* **WHAT THE TASK ASKS**: "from" is the word to look for; copy each line of the listing where it occurs.

* **DATA EXTRACT**:
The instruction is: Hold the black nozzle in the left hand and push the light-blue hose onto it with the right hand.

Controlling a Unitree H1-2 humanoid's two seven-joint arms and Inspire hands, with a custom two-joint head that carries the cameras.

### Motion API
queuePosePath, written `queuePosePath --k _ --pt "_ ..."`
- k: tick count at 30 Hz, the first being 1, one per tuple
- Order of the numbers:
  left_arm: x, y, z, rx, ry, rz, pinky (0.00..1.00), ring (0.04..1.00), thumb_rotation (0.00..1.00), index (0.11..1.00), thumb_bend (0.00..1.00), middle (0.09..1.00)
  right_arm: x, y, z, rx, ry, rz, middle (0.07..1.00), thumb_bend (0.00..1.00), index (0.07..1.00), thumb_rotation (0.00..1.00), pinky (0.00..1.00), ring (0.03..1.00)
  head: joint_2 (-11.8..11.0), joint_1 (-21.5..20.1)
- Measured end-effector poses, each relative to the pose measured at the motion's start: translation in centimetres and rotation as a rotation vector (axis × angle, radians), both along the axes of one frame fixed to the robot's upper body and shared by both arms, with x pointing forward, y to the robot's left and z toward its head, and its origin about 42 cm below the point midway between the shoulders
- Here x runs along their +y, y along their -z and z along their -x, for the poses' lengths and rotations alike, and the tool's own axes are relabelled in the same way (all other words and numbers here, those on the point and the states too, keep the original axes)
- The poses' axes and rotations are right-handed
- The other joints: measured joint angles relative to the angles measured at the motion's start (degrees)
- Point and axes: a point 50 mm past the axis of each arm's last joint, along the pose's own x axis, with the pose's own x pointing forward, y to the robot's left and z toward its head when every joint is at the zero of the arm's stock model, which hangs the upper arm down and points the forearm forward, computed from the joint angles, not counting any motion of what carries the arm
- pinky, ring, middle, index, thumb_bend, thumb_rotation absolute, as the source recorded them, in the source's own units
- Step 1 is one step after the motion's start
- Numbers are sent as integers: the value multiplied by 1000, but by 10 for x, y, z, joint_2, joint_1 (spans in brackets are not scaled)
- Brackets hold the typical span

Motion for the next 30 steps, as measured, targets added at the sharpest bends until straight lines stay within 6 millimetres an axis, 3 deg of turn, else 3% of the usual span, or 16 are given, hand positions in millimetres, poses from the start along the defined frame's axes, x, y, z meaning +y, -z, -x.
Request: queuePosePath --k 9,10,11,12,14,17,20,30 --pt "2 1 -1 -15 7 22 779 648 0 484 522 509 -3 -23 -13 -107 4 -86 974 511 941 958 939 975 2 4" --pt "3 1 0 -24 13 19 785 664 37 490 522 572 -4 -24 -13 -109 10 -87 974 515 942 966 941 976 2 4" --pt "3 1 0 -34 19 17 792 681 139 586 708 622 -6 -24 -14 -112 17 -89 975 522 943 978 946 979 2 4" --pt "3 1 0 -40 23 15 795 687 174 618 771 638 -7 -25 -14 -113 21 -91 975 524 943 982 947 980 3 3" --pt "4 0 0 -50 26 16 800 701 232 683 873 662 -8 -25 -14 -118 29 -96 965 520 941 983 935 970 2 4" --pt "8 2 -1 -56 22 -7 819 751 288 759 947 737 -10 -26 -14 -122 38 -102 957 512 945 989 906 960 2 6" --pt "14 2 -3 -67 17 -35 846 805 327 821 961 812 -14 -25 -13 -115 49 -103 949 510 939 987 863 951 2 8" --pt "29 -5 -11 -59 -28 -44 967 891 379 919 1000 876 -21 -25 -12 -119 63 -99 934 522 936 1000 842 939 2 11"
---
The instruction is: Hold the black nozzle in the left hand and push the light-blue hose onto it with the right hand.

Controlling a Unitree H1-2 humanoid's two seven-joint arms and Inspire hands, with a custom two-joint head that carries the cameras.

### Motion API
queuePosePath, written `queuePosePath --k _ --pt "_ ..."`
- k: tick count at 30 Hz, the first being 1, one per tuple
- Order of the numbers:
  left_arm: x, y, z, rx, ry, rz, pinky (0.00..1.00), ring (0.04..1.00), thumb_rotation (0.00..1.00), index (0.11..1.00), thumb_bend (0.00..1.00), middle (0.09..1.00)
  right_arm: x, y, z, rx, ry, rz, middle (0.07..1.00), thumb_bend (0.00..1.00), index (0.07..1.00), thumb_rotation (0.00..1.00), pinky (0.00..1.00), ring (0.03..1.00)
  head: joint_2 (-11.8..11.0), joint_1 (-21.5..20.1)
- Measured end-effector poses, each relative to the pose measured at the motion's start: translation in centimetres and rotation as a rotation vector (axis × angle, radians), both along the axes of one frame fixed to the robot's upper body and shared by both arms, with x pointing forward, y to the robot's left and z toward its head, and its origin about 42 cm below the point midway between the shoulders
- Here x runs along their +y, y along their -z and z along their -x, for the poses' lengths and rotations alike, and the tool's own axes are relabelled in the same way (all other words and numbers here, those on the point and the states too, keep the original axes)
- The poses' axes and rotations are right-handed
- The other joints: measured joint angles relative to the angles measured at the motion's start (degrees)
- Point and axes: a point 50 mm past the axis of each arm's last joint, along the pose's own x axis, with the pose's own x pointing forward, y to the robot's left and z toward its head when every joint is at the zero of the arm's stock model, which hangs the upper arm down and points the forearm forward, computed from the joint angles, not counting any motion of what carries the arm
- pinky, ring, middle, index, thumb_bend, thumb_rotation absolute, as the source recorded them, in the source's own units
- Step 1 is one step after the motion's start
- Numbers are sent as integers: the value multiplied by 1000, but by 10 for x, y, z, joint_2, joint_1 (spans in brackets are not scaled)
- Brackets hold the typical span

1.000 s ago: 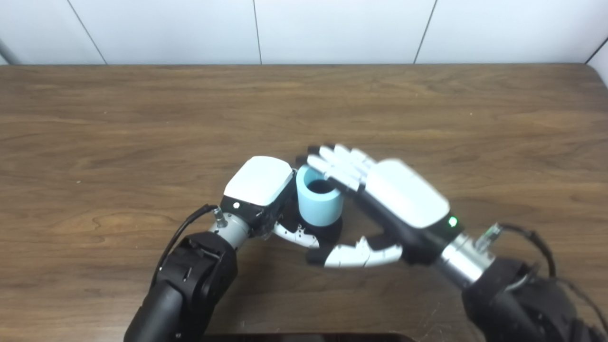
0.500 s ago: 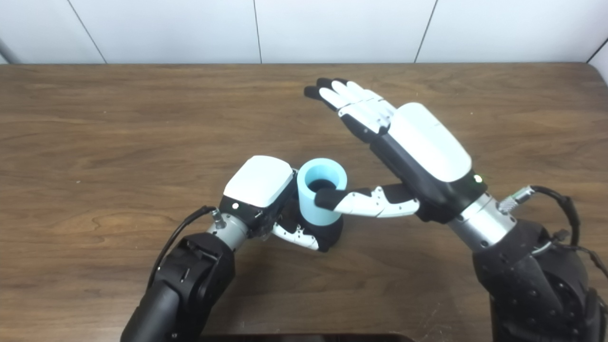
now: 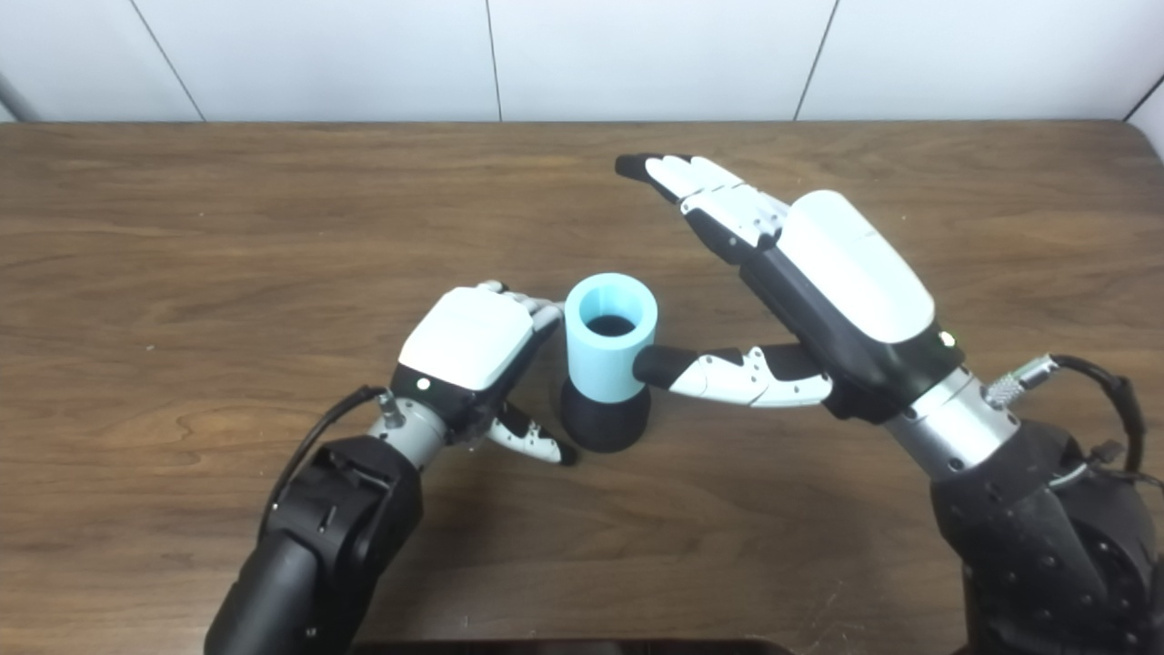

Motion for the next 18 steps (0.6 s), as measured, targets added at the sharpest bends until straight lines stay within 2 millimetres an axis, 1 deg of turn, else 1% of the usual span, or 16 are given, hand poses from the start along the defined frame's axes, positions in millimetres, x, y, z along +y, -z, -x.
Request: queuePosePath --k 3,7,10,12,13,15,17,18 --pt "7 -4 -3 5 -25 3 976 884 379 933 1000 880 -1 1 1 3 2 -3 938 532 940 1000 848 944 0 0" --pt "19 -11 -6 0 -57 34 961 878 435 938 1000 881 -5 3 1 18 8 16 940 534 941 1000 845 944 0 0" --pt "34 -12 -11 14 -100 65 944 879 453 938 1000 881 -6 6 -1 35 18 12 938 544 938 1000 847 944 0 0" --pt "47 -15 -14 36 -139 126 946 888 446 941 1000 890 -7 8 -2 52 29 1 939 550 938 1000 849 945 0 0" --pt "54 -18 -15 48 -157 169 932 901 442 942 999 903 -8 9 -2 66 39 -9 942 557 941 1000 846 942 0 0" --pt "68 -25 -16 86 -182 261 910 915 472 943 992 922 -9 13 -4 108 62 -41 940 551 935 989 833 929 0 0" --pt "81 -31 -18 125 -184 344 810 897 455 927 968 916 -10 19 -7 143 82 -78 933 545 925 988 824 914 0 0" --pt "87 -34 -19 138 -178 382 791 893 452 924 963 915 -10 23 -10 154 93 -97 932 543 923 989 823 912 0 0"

* **OUTPUT**:
- Point and axes: a point 50 mm past the axis of each arm's last joint, along the pose's own x axis, with the pose's own x pointing forward, y to the robot's left and z toward its head when every joint is at the zero of the arm's stock model, which hangs the upper arm down and points the forearm forward, computed from the joint angles, not counting any motion of what carries the arm
Motion for the next 30 steps, as measured, targets added at the sharpest bends until straight lines stay within 6 millimetres an axis, 3 deg of turn, else 3% of the usual span, or 16 are given, hand positions in millimetres, poses from the start along the defined frame's axes, x, y, z meaning +y, -z, -x.
- Point and axes: a point 50 mm past the axis of each arm's last joint, along the pose's own x axis, with the pose's own x pointing forward, y to the robot's left and z toward its head when every joint is at the zero of the arm's stock model, which hangs the upper arm down and points the forearm forward, computed from the joint angles, not counting any motion of what carries the arm
Motion for the next 18 steps (0.6 s), as measured, targets added at the sharpest bends until straight lines stay within 2 millimetres an axis, 1 deg of turn, else 1% of the usual span, or 16 are given, hand poses from the start along the defined frame's axes, positions in millimetres, x, y, z along +y, -z, -x.

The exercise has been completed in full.